344 reviews29 followers
February 27, 2016
500 Tips for Tutors aims to be a concisely-written book of advice for tutors. The preface states that, while Race and Brown wrote similar books on assessment and lectures, they wanted to specifically target tutors in this book.

Unfortunately, this proved to be more at an SI model of tutoring or for those TA-ing a class. For what's considered a conventional tutoring center (at least in United States' universities), most of these tips were downright useless. Out of 500 of them, I culled maybe 5-10 usable ones. There's a reliance on learning outcomes, which while perfectly common in a classroom, is not so common to be given to tutoring centers. In the index, "learning outcomes" appears on 11 pages. That 8.5% of the book. No joke.

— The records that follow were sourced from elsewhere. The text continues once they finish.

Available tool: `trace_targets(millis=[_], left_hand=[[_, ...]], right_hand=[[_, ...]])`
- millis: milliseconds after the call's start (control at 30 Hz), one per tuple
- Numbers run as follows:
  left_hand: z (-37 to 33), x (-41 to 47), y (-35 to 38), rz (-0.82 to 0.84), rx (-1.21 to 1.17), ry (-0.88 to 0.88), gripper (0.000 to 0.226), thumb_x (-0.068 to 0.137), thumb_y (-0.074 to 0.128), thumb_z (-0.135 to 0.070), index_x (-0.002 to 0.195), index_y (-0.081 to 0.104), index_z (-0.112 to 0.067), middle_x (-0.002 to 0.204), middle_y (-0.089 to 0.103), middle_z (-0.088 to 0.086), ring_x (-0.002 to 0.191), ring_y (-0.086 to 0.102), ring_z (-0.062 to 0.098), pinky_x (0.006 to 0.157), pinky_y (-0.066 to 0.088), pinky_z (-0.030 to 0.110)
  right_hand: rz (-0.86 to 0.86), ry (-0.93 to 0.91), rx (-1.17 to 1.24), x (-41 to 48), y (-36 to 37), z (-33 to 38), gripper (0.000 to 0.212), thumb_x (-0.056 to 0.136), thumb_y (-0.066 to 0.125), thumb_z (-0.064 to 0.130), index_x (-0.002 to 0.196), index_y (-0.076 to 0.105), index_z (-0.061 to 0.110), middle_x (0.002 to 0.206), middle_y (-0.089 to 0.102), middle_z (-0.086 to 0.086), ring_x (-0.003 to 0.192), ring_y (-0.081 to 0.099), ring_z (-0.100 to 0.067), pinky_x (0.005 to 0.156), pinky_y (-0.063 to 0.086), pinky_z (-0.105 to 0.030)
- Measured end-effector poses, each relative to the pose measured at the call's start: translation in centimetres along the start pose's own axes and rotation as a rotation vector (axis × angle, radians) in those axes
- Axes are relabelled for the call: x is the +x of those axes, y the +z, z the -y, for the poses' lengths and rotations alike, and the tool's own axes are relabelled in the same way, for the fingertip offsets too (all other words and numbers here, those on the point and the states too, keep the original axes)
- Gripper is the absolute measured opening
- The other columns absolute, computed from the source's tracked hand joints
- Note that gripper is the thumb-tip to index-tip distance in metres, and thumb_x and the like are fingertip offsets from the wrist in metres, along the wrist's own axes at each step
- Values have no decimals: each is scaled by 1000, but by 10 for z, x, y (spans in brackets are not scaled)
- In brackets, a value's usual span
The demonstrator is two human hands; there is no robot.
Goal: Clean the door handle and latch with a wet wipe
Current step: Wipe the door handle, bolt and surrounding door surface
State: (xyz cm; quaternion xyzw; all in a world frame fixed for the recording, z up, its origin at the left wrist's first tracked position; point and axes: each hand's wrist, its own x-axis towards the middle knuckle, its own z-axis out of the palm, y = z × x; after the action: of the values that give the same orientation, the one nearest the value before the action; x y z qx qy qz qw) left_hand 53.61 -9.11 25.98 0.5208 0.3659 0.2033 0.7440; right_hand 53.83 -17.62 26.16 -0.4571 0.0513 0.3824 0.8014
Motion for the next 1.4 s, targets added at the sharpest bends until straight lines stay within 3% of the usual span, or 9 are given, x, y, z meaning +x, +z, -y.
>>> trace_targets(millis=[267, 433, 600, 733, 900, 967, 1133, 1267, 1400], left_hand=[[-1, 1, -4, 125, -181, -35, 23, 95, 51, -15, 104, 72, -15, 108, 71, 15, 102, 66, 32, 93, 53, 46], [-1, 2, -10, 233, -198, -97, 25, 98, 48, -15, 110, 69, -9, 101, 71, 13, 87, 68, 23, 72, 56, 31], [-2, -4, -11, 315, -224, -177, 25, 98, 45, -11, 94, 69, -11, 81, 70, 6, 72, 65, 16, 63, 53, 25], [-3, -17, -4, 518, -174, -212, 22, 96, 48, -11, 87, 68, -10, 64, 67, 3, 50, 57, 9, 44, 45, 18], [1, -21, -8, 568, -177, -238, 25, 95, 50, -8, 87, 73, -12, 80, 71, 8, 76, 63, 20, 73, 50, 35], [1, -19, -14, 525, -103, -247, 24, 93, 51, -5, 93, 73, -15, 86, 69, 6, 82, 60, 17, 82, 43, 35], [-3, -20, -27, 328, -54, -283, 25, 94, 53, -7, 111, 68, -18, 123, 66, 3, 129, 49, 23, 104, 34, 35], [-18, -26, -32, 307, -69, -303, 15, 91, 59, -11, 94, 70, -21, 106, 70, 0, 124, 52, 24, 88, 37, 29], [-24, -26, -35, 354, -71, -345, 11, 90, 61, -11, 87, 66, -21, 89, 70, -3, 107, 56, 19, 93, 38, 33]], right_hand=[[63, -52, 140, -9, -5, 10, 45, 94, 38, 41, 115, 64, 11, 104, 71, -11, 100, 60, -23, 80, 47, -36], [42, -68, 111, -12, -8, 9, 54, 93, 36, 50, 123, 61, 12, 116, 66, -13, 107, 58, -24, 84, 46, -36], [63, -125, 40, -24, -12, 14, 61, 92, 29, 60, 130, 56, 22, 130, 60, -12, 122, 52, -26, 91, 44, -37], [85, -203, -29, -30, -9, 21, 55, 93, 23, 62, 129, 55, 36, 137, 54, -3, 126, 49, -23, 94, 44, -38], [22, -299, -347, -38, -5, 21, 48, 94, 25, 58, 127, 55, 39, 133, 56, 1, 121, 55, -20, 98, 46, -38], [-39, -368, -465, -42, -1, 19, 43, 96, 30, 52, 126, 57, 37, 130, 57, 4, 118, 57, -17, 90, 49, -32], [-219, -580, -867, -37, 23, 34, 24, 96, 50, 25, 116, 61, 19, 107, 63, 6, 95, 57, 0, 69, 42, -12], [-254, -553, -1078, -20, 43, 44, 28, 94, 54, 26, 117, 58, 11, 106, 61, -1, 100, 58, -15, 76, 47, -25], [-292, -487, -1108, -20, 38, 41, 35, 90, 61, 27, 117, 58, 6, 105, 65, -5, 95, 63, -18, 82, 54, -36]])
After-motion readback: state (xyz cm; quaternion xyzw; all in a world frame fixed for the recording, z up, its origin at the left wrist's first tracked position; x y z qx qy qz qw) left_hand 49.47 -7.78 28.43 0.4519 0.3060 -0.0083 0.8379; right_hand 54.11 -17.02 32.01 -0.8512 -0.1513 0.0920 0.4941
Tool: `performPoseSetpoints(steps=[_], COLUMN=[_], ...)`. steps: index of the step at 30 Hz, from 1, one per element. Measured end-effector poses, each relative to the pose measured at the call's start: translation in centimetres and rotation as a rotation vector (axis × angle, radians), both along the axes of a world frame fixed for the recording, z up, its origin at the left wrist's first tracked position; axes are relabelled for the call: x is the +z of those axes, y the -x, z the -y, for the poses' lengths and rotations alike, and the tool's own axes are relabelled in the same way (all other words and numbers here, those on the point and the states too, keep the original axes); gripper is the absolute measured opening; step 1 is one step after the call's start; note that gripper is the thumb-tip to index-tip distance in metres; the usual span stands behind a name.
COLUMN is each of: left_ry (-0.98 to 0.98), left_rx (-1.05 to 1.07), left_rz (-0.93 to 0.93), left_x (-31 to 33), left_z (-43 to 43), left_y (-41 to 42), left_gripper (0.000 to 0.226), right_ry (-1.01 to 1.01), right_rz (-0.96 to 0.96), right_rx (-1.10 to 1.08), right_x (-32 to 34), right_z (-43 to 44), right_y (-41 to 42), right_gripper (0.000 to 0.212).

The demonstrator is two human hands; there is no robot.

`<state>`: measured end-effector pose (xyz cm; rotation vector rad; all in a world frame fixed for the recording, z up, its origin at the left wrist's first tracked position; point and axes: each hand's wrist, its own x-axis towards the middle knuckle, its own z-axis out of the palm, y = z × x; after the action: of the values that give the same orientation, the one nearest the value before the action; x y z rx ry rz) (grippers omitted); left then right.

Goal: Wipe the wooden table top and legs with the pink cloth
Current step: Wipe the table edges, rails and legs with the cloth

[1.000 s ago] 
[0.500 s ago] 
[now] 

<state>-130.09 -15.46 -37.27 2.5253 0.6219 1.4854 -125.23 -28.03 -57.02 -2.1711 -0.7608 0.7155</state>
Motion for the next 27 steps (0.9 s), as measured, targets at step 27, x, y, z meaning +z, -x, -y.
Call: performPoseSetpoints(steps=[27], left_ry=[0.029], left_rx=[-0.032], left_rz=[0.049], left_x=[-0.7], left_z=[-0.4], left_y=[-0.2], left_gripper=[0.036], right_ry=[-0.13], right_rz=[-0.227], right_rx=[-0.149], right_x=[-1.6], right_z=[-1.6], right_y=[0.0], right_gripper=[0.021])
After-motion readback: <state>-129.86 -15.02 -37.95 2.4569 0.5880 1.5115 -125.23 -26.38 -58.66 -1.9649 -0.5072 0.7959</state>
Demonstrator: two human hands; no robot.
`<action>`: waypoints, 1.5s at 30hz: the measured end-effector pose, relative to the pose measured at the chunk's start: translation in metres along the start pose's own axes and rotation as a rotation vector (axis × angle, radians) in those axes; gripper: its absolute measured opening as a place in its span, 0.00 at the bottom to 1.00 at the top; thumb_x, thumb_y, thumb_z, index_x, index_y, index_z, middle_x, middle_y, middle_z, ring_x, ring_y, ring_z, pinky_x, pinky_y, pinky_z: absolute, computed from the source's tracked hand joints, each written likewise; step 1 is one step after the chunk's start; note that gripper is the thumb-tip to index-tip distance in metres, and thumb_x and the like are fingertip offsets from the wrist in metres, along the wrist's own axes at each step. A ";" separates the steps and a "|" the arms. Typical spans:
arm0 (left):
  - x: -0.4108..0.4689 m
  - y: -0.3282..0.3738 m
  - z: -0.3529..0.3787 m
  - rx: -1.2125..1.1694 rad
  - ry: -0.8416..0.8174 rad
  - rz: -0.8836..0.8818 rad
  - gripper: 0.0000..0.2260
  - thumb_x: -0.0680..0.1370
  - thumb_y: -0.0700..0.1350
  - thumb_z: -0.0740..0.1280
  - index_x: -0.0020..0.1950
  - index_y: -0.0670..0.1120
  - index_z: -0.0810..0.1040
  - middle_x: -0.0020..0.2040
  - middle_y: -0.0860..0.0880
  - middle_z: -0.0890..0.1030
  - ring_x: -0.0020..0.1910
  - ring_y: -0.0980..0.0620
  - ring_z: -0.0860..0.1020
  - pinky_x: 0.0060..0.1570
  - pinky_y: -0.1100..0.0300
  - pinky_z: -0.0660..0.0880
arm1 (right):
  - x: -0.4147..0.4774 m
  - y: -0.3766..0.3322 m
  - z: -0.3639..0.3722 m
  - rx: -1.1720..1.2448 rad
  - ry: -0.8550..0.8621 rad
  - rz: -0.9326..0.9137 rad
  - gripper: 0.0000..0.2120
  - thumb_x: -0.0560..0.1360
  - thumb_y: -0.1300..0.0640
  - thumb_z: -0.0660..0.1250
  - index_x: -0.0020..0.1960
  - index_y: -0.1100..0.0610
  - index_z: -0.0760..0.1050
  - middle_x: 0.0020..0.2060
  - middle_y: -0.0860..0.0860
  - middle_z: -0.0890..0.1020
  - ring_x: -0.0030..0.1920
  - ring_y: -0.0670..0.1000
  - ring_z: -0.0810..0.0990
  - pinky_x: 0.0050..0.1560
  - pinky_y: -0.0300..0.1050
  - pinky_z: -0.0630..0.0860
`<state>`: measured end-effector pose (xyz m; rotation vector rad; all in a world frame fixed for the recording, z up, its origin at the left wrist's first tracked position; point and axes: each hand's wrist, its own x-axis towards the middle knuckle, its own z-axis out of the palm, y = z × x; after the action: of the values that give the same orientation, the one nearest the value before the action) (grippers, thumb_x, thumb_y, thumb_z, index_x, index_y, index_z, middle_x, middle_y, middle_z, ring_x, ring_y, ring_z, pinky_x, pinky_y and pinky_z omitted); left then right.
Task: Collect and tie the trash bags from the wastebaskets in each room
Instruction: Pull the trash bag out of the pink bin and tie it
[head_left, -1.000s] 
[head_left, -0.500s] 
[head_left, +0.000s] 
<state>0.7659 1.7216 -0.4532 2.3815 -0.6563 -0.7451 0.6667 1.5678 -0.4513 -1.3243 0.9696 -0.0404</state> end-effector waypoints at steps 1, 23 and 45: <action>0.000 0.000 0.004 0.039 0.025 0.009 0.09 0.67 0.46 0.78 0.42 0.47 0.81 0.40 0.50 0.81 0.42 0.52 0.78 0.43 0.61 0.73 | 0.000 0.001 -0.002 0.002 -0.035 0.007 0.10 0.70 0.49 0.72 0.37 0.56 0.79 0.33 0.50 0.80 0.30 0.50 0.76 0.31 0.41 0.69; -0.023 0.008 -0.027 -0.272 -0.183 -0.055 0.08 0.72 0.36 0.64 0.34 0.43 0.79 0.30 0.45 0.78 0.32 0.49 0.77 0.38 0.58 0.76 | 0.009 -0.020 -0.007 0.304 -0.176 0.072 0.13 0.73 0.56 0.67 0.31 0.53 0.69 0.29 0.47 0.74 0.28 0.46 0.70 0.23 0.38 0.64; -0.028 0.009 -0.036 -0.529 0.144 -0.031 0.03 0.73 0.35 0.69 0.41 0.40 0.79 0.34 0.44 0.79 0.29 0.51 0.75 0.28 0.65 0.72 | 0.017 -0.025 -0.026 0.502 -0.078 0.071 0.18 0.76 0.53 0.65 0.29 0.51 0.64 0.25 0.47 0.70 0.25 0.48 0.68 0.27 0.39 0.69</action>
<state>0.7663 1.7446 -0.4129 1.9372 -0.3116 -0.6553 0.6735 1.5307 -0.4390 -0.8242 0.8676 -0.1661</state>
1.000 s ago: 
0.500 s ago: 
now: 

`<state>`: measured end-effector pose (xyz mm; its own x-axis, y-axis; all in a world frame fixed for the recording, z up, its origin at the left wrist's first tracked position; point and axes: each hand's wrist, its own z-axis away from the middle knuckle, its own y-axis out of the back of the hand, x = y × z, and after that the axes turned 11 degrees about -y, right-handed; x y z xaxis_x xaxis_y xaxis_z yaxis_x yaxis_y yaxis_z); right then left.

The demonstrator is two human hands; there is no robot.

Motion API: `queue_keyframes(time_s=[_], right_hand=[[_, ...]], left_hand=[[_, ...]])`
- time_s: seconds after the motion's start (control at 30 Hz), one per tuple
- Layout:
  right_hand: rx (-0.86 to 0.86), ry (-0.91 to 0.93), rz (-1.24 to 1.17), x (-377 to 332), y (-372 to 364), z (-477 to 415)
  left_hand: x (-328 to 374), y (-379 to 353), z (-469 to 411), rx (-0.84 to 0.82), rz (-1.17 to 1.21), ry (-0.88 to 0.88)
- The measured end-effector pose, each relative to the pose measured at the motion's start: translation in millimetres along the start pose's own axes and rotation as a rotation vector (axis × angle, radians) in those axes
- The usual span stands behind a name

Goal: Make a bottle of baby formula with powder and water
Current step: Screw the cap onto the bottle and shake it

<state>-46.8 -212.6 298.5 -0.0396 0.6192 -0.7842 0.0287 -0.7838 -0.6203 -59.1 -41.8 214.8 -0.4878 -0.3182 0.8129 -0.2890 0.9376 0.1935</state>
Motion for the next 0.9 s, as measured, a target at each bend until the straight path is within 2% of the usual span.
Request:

Additionally, this SI model relies on it being one class which the tutor is intimately familiar with, not tutors who have to juggle all the courses offered and rely only on the material the student brings them.

The other problem is that the authors are enamored with group work. It is an excellent way to learn, and I am a huge fan of peer-to-peer learning. That said, it's not feasible the way my tutoring center is set up. At any given point in time, we may have one student from a developmental English class, another from an upper-level, another with a biology paper, and still another studying for history. Peer-to-peer reinforcement works well with people in the same class, or at least those working with the same types of problems, but in an environment where students of all different levels and courses come in at random, there's no way to implement that.

This wouldn't have been so bad if these two aspects didn't take up probably around 85% of the book.

If you work as a TA or an SI, or your tutoring set-up allows these types of models, then you'll probably find some good stuff in here. If your tutoring is set up like a conventional American tutoring center (or you're a private tutor), you should probably give this one a pass.